Black hair. Pale skin. Warm eyes.

I look at the watch again. The crystal is cracked but it’s still ticking. It reads nine. I begin to suspect what it is I’ve forgotten.

I try to sit up. The world turns to soup.

The doctor pushes me back onto the bed, a hand on my shoulder. “You are agitated because you are confused. This is all temporary, but we will need to take the CT scan to make sure there is no bleeding on the brain. While we wait, we can attend to your facial lacerations. First I will give you something to make the area numb.”

The nurse swabs off my cheek with something orange. “Do not worry. This won’t stain.”

It doesn’t stain; it just stings.

“I think I should go now,” I say when the sutures are done.

The doctor laughs. And for a second I see white skin covered in white dust, but warmer underneath. A white room. A throbbing in my cheek.

“Someone is waiting for me.” I don’t know who, but I know it’s true.

“Who is waiting for you?” the doctor asks.

“I don’t remember,” I admit.

“Mr. de Ruiter. You must have a CT scan. And, after, I would like to keep you for observation until your mental clarity returns. Until you know who it is who waits for you.”

Neck. Skin. Lips. Her fragile-strong hand over my heart. I touch my hand to my chest, over the green scrub shirt the nurse gave me after they cut off my bloody shirt to check for broken ribs. And the name, it’s almost right there.
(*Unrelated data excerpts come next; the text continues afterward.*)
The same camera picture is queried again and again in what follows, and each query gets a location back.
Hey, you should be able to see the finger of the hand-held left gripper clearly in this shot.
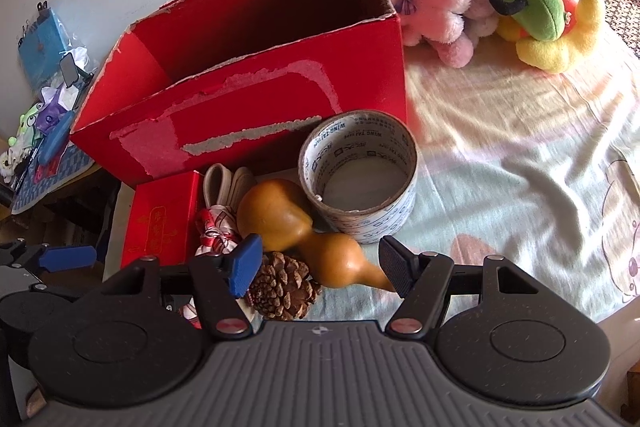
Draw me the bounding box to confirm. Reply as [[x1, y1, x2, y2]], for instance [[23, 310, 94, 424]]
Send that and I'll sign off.
[[0, 238, 99, 280]]

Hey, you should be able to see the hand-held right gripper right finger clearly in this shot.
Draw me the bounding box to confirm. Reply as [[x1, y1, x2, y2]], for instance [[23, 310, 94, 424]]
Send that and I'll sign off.
[[378, 235, 538, 342]]

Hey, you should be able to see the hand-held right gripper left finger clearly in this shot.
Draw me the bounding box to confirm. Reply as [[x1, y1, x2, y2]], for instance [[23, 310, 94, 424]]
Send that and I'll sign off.
[[100, 233, 264, 342]]

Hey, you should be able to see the pine cone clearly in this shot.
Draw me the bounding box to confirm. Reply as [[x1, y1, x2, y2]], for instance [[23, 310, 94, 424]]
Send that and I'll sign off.
[[246, 251, 323, 322]]

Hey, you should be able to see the brown gourd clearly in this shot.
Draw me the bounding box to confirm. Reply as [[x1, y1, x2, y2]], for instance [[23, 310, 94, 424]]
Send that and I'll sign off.
[[236, 178, 398, 293]]

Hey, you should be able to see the printed tape roll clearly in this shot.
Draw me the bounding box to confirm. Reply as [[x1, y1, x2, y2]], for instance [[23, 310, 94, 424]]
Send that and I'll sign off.
[[298, 110, 418, 245]]

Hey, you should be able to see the small red gift box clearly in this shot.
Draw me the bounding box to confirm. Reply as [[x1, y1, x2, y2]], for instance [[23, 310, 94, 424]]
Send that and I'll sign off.
[[120, 171, 206, 270]]

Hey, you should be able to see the red cardboard box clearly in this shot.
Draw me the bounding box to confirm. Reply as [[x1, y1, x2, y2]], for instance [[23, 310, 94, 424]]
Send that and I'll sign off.
[[69, 0, 408, 188]]

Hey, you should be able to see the blue patterned book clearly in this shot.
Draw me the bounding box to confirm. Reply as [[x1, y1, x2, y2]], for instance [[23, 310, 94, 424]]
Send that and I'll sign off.
[[12, 142, 97, 215]]

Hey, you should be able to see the small white plush toy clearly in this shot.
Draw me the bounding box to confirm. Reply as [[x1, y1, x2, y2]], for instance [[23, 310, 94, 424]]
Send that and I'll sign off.
[[0, 149, 21, 184]]

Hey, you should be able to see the blue pencil case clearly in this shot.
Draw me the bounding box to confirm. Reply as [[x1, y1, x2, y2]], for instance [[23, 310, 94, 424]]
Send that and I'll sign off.
[[37, 112, 76, 164]]

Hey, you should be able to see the green frog toy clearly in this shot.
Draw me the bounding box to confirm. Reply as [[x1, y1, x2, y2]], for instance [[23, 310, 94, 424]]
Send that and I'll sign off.
[[7, 104, 42, 142]]

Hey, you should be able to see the blue packet in plastic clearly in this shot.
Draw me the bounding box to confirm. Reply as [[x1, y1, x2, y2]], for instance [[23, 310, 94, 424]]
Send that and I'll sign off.
[[17, 2, 76, 88]]

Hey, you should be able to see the yellow plush toy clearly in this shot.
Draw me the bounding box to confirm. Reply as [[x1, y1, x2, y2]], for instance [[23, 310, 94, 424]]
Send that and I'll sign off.
[[497, 0, 606, 75]]

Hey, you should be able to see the pink plush toy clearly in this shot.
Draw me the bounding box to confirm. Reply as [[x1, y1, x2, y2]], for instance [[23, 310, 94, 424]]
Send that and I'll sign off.
[[372, 0, 476, 68]]

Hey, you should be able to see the lavender plush toy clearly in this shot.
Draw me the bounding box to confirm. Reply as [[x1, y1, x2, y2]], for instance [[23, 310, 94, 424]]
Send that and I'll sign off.
[[445, 0, 501, 40]]

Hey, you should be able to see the dark patterned cloth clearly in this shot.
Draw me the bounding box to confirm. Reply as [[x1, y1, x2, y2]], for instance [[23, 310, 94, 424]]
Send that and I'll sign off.
[[580, 0, 640, 58]]

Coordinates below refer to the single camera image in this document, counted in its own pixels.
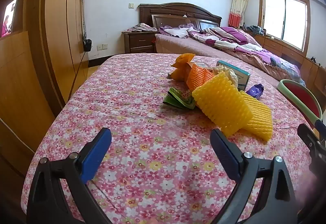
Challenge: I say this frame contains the teal and white box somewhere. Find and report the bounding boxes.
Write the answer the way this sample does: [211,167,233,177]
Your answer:
[216,60,250,91]

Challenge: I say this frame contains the wooden wardrobe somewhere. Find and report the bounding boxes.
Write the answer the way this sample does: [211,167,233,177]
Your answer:
[24,0,89,117]

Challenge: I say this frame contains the dark wooden headboard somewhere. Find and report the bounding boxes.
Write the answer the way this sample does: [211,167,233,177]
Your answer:
[138,2,222,33]

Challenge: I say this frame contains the wood-framed window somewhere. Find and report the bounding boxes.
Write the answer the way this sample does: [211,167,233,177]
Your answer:
[258,0,311,53]

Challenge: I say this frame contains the bright screen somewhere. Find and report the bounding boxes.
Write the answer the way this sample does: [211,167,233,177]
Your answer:
[1,0,18,37]

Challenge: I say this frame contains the pink floral bed sheet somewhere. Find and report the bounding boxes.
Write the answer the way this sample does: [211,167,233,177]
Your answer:
[20,53,321,224]

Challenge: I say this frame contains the orange plastic bag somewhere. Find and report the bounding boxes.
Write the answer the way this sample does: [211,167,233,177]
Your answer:
[170,53,195,80]

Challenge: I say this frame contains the pink folded clothes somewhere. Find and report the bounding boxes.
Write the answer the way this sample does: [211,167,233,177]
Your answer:
[127,23,158,33]

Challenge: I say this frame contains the blue checked garment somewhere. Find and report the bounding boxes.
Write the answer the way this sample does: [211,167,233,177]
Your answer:
[270,57,306,87]

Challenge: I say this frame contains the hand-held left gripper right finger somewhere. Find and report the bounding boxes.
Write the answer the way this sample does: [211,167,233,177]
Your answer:
[210,128,298,224]

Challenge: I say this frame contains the green snack wrapper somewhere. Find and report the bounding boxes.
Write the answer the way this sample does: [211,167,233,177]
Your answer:
[163,87,196,110]

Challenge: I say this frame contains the bed with mauve sheet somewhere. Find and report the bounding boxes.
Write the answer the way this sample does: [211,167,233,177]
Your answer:
[155,26,306,87]

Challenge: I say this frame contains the purple patchwork quilt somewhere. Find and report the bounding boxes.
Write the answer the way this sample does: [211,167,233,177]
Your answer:
[187,26,302,82]

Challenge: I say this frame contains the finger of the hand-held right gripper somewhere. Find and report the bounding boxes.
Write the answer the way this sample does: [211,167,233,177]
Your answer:
[315,118,326,136]
[297,123,326,181]

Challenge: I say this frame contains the orange cardboard box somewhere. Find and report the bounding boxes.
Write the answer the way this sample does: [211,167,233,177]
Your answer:
[190,61,212,70]

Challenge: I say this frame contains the orange foam net sleeve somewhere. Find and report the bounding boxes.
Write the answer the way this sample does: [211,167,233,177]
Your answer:
[187,63,216,91]

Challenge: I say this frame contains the purple ruffled pillow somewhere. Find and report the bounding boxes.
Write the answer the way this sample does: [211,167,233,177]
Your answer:
[159,24,196,37]

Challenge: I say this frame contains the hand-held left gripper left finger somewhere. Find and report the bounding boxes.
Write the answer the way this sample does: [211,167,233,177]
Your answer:
[27,127,112,224]

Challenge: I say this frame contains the large yellow foam net sleeve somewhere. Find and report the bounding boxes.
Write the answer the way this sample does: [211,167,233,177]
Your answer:
[192,71,254,136]

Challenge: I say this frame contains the floral curtain with red hem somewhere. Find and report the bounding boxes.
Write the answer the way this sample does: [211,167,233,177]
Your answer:
[228,0,250,28]

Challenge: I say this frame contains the black cable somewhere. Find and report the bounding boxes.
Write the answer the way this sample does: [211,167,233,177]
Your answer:
[67,0,88,102]

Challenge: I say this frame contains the low wooden window cabinet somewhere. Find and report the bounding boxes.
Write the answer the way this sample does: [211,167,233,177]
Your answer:
[244,29,326,92]

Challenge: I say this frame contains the dark wooden nightstand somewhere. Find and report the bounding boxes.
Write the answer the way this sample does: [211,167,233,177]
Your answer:
[122,31,157,53]

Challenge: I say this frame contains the red bucket with green rim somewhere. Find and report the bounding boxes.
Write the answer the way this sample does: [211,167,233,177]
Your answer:
[278,79,324,128]

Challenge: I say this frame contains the blue crumpled clothes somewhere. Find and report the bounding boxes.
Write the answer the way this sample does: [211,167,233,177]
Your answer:
[246,25,265,35]

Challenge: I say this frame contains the purple foil wrapper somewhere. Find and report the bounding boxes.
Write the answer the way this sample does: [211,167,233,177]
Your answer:
[246,83,264,99]

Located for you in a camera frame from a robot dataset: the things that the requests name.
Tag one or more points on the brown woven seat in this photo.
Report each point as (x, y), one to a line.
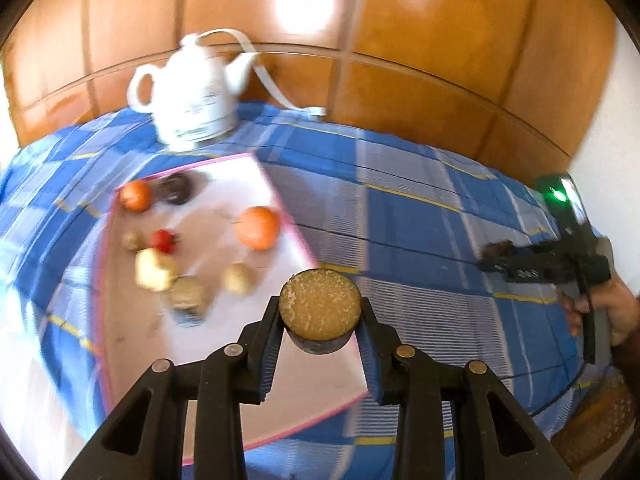
(600, 420)

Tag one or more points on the wooden wardrobe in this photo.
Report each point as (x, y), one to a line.
(400, 60)

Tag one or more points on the dark-skinned cut fruit half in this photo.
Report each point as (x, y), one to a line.
(320, 305)
(186, 295)

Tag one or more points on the blue plaid tablecloth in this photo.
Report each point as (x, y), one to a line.
(425, 210)

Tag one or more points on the pink-edged white tray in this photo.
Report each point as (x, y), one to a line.
(150, 340)

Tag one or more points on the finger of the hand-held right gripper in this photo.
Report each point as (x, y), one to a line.
(530, 267)

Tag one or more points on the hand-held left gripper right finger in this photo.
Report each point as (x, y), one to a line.
(372, 370)

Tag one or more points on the white ceramic electric kettle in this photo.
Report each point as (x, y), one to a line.
(195, 105)

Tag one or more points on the orange tangerine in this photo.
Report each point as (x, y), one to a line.
(257, 227)
(136, 195)

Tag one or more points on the white power plug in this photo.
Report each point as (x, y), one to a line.
(315, 111)

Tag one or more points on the small yellow fruit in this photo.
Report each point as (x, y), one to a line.
(132, 241)
(239, 278)

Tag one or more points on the person's right forearm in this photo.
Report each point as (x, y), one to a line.
(630, 355)

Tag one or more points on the person's right hand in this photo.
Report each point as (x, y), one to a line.
(622, 310)

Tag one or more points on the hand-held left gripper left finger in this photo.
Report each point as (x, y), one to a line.
(267, 365)

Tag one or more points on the yellow fruit chunk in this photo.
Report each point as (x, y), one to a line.
(154, 270)

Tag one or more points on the red tomato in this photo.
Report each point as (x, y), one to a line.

Orderlies come to wheel me to a different floor. I’m loaded into a metal tube that clatters around my head. Maybe it’s the noise, but inside the tube, the fog begins to burn off. But there is no sunshine behind it, only a dull, leaden sky as the fragments click together. “I need to go. Now!” I shout from the tube.

There’s silence. Then the click of the intercom. “Please hold still,” a disembodied voice orders in French.

I am wheeled back downstairs to wait. It is past twelve o’clock.

I wait more. I remember hospitals, remember exactly why I hate them.

I wait more. I am adrenaline slammed into inertia: a fast car stuck in traffic. I take a coin out of my pocket and do the trick Saba taught me as a little boy. It works. I calm down, and when I do, more of the missing pieces slot into place. We came together to Paris. We are together in Paris. I feel her hand gentle on my side, as she rode on the back of the bicycle. I feel her not-so-gentle hand on my side, as we held each other tight. Last night. In a white room.

The white room. She is in the white room, waiting for me.

I look around. Hospital rooms are never white like people believe. They are beige, taupe, mauve: neutral tones meant to soothe heartbreak. What I wouldn’t give to be in an actual white room right now.

Later, the doctor comes back in. He is smiling. “Good news! There is no subdural bleeding. Only a concussion. How is your memory?”